Merge CSV files or PSObjects in PowerShell

Jump to page sections

Download
Parameters
Examples
The Basic Example
A Practical Walk-through/example
Handling duplicate ID entries
Alias Property Handling
Example of Merging Three Files
Filtering the Merged Results
Example of Merging Three Files Based on Two ID Columns

If you have two or more CSV files (or custom PowerShell objects) that share one or more columns/headers/properties, and you want to merge them based on this or these properties, say hello to Merge-Csv. The most typical scenario will be using only one ID column, such as a username that's common in two or more files, and you want for instance everything from one CSV file joined with a separate CSV file that has some info that's missing in the other one, and you want the username (or some other ID field - or fields) to be the thing(s) that tie(s) it together.

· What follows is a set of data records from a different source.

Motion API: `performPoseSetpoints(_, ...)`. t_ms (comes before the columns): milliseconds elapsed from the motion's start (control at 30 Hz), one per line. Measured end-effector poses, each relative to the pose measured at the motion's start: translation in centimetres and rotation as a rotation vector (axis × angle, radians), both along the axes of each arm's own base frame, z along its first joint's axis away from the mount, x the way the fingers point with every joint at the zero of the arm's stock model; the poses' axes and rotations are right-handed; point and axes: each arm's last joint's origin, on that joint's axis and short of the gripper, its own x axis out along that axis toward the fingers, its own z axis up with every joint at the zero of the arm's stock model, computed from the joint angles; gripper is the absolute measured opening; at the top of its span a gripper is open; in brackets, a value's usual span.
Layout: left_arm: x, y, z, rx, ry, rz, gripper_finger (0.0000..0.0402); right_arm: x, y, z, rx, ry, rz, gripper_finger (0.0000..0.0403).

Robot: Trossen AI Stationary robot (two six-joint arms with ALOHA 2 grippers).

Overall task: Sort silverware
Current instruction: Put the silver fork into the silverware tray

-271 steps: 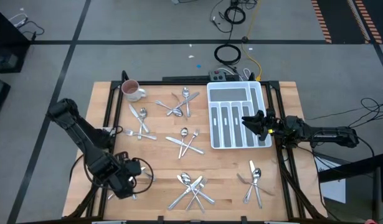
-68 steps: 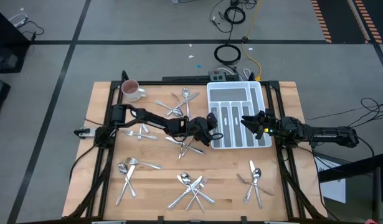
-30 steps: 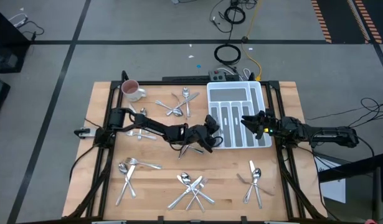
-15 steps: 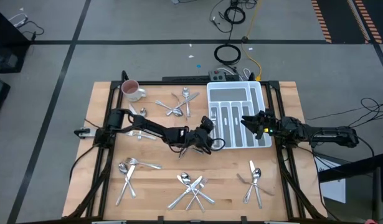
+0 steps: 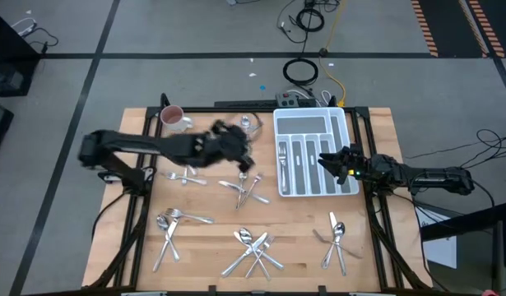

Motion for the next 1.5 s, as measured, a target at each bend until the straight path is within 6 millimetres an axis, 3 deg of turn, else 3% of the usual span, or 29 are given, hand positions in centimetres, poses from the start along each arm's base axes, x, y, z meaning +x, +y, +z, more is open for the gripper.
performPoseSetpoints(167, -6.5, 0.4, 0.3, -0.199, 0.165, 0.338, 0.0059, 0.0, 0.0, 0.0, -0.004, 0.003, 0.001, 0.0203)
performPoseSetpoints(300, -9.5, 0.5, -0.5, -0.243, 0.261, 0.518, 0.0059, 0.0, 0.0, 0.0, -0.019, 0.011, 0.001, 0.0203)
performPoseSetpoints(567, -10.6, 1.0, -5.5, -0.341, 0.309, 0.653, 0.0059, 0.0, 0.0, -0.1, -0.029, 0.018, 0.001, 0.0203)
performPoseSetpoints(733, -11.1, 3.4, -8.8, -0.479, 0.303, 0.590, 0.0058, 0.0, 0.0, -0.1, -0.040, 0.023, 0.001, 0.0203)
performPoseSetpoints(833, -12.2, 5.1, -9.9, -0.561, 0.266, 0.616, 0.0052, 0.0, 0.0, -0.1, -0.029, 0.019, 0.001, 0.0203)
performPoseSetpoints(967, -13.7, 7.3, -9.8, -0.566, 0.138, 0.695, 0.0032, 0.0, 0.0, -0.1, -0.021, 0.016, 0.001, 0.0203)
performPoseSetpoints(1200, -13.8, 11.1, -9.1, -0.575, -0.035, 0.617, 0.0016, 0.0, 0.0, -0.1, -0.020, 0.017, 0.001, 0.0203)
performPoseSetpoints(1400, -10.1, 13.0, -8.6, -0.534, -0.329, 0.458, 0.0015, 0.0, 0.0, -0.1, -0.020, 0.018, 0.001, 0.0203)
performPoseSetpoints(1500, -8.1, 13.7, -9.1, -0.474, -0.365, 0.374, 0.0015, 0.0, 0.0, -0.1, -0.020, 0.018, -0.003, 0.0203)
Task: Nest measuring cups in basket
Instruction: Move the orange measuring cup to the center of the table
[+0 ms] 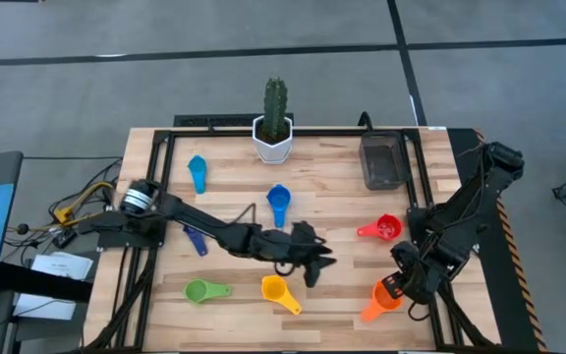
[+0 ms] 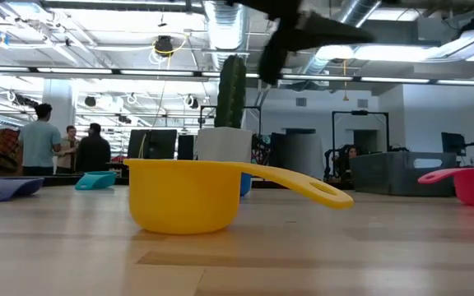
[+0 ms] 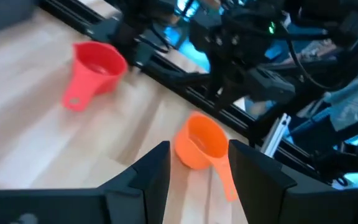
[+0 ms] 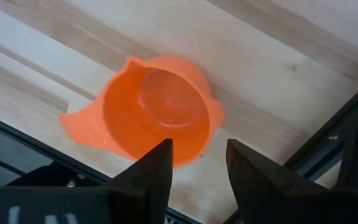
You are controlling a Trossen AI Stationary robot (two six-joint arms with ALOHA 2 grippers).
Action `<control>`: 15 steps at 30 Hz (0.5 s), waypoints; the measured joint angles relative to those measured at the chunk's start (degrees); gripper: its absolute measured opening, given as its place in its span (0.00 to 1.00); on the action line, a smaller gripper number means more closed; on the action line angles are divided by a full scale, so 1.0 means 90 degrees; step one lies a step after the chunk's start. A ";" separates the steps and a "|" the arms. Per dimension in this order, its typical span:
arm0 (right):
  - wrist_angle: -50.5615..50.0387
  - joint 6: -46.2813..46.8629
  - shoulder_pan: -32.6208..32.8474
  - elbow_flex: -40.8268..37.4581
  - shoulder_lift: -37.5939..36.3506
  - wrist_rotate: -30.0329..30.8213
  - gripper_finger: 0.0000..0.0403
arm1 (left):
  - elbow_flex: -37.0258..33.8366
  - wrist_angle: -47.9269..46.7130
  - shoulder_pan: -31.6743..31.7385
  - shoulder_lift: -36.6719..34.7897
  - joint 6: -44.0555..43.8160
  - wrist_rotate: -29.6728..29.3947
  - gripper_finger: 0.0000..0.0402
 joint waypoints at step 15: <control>-0.0011 0.0530 0.0303 0.0000 0.0000 -0.0122 0.48 | 0.2785 -0.0008 0.0012 0.2488 0.0415 0.1065 0.38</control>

The code is not very efficient, but provides extreme convenience in certain situations. You have probably needed it - or been in a position where it would have been useful - several times before without even realizing. Have an object with a ComputerName property and a CSV file with a ComputerName property - and you want to "join" them? Throw Merge-Csv at them and marvel.

Since Import-Csv turns stuff into custom PowerShell objects, and this script works with those objects, I suppose the function could more accurately have been named "Merge-Object", but there it is.

It has been published to the PowerShell gallery here and is also on GitHub here. Or see the download section below.

Since writing this I also found out about Join-Object, written by the PowerShell team. It's quite different from mine. It only handles two CSV files / custom PS objects at a time. They have parameters to handle some of the filtering you would do with Where-Object using my function.

PowerShell version 3 or up is recommended.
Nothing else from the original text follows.